No dia 31/7, foi concluído o projeto Infraestrutura Definida por Software (IDS), no âmbito do acordo de Cooperação Técnica (processo de nº 01250.060444/2017-71) celebrado entre o Ministério da Ciência, Tecnologia e Inovações (MCTI), a RNP e o Centro de Pesquisa e Desenvolvimento em Telecomunicações (CPQD). A apresentação final dos resultados do projeto foi realizada no dia 27/7.

A infraestrutura IDS funciona como um ambiente externo para o desenvolvimento de pilotos, onde o foco é entregar novas funcionalidades para desenvolver expertise e possibilitar o P&D conjunto entre áreas internas da RNP e parceiros externos. Os pilotos que obtiverem sucesso no IDS serão utilizados para criar um roadmap de evolução das ciberinfraestruturas da RNP de TI e Telecom.

“O projeto teve como objetivo implantar uma infraestrutura para o desenvolvimento de novas tecnologias que integrem os recursos de computação e armazenamento nos Pontos de Presença (PoPs) com a rede da RNP. A infraestrutura do IDS é constituída por uma nuvem de borda distribuída interconectada por uma rede SDN virtualizável sobreposta ao backbone da RNP. As características dessa infraestrutura, aliadas ao sistema de orquestração desenvolvido, permitem que os recursos sejam fatiados, configurados e entregues aos seus usuários sob demanda para que sejam desenvolvidos novos serviços, PoCs e demonstrações”, explica o assessor técnico-científico da RNP e coordenador do projeto, José Rezende.

Inicialmente, o IDS foi financiado com recursos de fomento da RNP e, a partir de agosto de 2018, se beneficiou da captação de recursos da Lei de Informática, por meio do programa PPI/MCTI em cooperação com a Huawei.  

Diferentes utilizações do IDS
Nesse último ano, o IDS contribuiu para diferentes casos de usos em parceria com grupos de pesquisa de Grupos de Trabalhos (GTs) como NosFVeraTO, FENDE, Ipê Analytics e SOFTWAY4IoT e de projetos de chamadas coordenadas como FUTEBOL e NECOS, assim como em parceria com startups e áreas internas da RNP.

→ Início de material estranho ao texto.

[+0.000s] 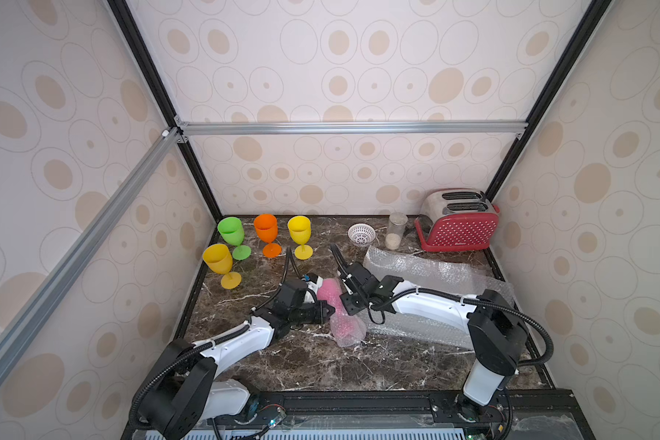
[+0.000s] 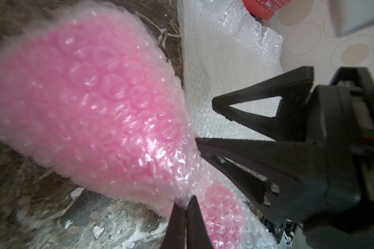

A startup BrainIT utilizou o IDS para desenvolver a nova geração de componentes do serviço [email protected], tornando o compatível com os recursos de nuvem. A Engenharia da RNP usou recursos do projeto para o desenvolvimento de pilotos para monitorar fluxos do backbone para o suporte à análise e predição usando inteligência artificial, assim como para criar uma cópia virtual do backbone para apoio à operação e evolução da Rede Ipê.

A expertise gerada pelo IDS também foi utilizada para apoiar a Gerência de TI da RNP na criação do Kloud, uma nova modalidade de oferta de infraestrutura corporativa usando tecnologias de nuvem.